> [About this task]:
From the line below that contains "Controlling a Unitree" to the line that contains "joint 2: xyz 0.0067", repeat every line exactly, both ends included, and nothing else.

──────── Provided material ────────

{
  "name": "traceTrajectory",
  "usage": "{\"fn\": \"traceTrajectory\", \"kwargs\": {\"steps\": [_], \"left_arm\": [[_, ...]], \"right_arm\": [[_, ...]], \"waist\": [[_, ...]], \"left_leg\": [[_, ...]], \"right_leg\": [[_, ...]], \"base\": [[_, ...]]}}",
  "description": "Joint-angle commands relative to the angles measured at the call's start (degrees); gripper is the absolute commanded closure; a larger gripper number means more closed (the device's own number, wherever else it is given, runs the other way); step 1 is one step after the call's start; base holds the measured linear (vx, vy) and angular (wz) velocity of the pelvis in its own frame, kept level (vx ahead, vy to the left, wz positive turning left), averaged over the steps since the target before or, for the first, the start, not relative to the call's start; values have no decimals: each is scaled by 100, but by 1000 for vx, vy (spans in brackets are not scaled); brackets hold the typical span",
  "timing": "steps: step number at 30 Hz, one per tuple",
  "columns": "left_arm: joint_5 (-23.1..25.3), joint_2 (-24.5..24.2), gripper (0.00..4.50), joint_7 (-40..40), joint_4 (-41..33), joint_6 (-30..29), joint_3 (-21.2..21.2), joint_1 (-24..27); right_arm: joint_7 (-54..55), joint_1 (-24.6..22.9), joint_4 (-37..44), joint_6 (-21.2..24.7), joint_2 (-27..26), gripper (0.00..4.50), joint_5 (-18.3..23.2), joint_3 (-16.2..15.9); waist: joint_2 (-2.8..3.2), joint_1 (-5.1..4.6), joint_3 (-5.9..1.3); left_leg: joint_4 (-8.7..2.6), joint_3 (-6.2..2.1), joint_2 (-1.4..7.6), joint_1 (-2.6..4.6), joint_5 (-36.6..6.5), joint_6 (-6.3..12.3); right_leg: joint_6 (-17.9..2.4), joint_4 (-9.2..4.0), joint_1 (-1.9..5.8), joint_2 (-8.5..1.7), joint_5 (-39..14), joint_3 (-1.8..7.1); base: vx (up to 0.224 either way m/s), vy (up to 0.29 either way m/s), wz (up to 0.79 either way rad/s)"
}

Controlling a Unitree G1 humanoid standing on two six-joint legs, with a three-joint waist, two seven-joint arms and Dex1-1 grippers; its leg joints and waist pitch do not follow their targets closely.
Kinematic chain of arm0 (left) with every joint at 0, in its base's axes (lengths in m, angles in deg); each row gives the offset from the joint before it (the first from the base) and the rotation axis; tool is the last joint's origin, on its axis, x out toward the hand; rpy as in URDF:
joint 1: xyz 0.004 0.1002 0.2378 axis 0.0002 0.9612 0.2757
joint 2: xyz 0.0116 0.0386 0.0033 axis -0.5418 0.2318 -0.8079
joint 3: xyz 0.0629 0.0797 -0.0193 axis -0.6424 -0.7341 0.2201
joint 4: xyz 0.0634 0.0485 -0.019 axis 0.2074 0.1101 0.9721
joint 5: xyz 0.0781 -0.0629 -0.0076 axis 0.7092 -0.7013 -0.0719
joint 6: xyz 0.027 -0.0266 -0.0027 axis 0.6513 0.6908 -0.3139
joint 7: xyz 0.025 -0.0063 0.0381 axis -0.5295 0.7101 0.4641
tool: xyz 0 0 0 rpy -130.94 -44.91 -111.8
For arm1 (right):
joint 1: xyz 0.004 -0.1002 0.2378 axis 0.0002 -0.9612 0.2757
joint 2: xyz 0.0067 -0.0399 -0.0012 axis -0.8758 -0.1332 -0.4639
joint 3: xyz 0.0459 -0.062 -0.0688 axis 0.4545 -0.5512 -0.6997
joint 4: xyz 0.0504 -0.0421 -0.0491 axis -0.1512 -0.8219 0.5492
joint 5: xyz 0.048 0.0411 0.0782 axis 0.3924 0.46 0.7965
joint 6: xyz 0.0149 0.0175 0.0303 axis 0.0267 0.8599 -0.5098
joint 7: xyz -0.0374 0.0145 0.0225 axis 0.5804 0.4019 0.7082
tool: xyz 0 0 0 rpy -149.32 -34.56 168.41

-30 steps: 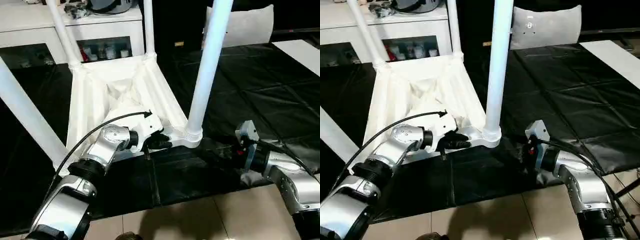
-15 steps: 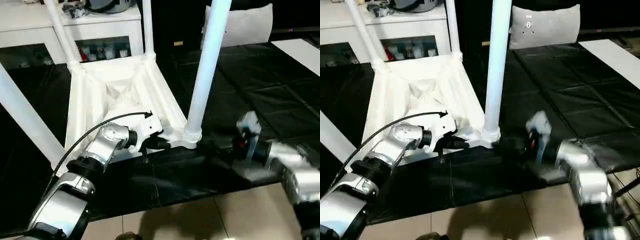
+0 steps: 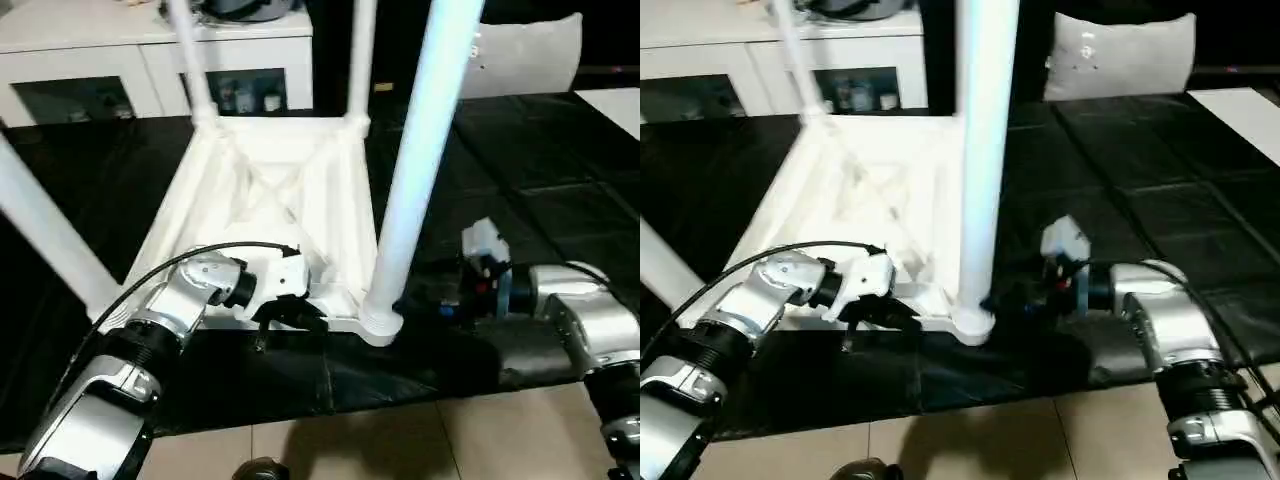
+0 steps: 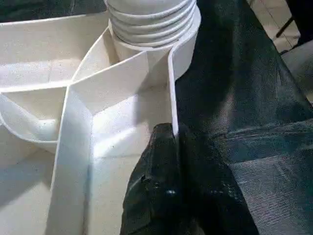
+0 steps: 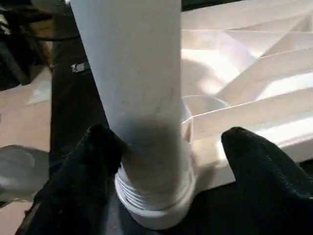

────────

> [Task output]:
Controlling a Unitree G1 humanoid standing on two six-joint legs, with a three-joint waist, two seven-joint arms and Dex1-1 grippers; its leg joints and waist pitch do not follow their targets closely.
Kinematic chain of arm0 (left) with every joint at 0, in its base's axes (lengths in m, angles in deg); each row gives the offset from the joint before it (the first from the base) and the rotation axis; tool is the last joint's origin, on its axis, x out toward the hand; rpy as in URDF:
joint 1: xyz 0.004 0.1002 0.2378 axis 0.0002 0.9612 0.2757
joint 2: xyz 0.0116 0.0386 0.0033 axis -0.5418 0.2318 -0.8079
joint 3: xyz 0.0629 0.0797 -0.0193 axis -0.6424 -0.7341 0.2201
joint 4: xyz 0.0634 0.0485 -0.019 axis 0.2074 0.1101 0.9721
joint 5: xyz 0.0781 -0.0629 -0.0076 axis 0.7092 -0.7013 -0.0719
joint 6: xyz 0.027 -0.0266 -0.0027 axis 0.6513 0.6908 -0.3139
joint 7: xyz 0.025 -0.0063 0.0381 axis -0.5295 0.7101 0.4641
tool: xyz 0 0 0 rpy -130.94 -44.91 -111.8
For arm1 (right):
joint 1: xyz 0.004 -0.1002 0.2378 axis 0.0002 -0.9612 0.2757
joint 2: xyz 0.0067 -0.0399 -0.0012 axis -0.8758 -0.1332 -0.4639

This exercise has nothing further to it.